(Data items)
▼▼▼
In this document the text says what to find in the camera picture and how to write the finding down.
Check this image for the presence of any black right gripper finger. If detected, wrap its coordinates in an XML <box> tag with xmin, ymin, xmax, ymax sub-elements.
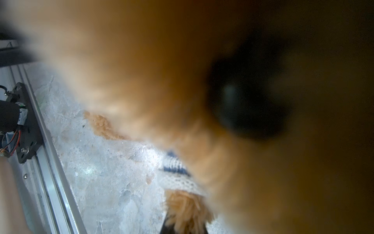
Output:
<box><xmin>159</xmin><ymin>215</ymin><xmax>175</xmax><ymax>234</ymax></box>

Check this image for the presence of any blue white striped sweater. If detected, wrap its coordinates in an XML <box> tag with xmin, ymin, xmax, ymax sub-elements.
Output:
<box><xmin>157</xmin><ymin>151</ymin><xmax>206</xmax><ymax>196</ymax></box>

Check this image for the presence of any brown teddy bear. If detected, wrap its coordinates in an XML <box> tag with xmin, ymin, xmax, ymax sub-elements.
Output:
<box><xmin>1</xmin><ymin>1</ymin><xmax>374</xmax><ymax>234</ymax></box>

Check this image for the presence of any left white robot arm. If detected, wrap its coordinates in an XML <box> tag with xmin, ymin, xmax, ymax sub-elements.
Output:
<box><xmin>1</xmin><ymin>100</ymin><xmax>28</xmax><ymax>133</ymax></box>

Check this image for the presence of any aluminium mounting rail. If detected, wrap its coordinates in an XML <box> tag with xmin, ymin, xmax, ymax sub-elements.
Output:
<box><xmin>1</xmin><ymin>65</ymin><xmax>87</xmax><ymax>234</ymax></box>

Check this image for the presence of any beige wooden handle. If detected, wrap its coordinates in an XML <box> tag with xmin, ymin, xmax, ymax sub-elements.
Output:
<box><xmin>1</xmin><ymin>157</ymin><xmax>32</xmax><ymax>234</ymax></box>

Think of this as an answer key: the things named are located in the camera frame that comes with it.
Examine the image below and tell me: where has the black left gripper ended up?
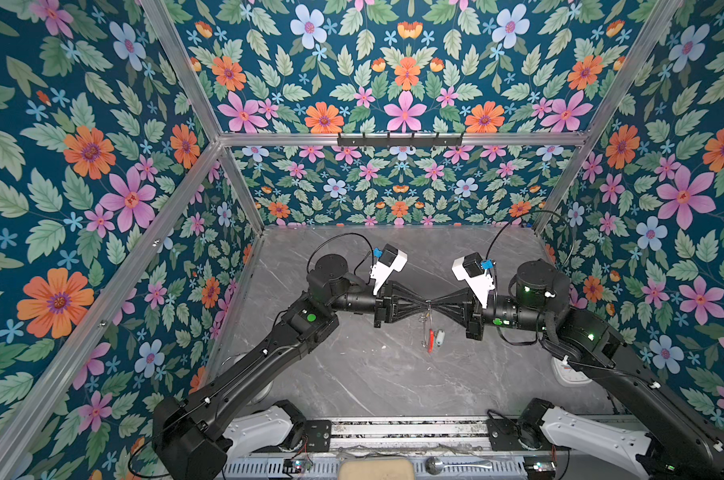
▲▲▲
▶ **Your task**:
Leave the pictures aside and give the records above back word for word.

▶ **Task response**:
In this document the text says what to find in the camera picture and how to write the finding down.
Check this image for the presence of any black right gripper finger. If detected, wrap its coordinates in an XML <box> tag with xmin, ymin, xmax, ymax sub-elements.
Output:
<box><xmin>159</xmin><ymin>215</ymin><xmax>175</xmax><ymax>234</ymax></box>

Check this image for the presence of any blue white striped sweater. If detected, wrap its coordinates in an XML <box> tag with xmin, ymin, xmax, ymax sub-elements.
Output:
<box><xmin>157</xmin><ymin>151</ymin><xmax>206</xmax><ymax>196</ymax></box>

Check this image for the presence of any brown teddy bear. If detected, wrap its coordinates in an XML <box> tag with xmin, ymin, xmax, ymax sub-elements.
Output:
<box><xmin>1</xmin><ymin>1</ymin><xmax>374</xmax><ymax>234</ymax></box>

Check this image for the presence of any left white robot arm. If detected, wrap its coordinates in an XML <box> tag with xmin, ymin, xmax, ymax sub-elements.
Output:
<box><xmin>1</xmin><ymin>100</ymin><xmax>28</xmax><ymax>133</ymax></box>

Check this image for the presence of any aluminium mounting rail. If detected, wrap its coordinates in an XML <box> tag with xmin, ymin, xmax, ymax sub-elements.
Output:
<box><xmin>1</xmin><ymin>65</ymin><xmax>87</xmax><ymax>234</ymax></box>

Check this image for the presence of any beige wooden handle. If detected, wrap its coordinates in an XML <box> tag with xmin, ymin, xmax, ymax sub-elements.
Output:
<box><xmin>1</xmin><ymin>157</ymin><xmax>32</xmax><ymax>234</ymax></box>

Think of this as an answer key: the things named are located in the camera frame that comes with it.
Examine the image below and tell me: where has the black left gripper ended up?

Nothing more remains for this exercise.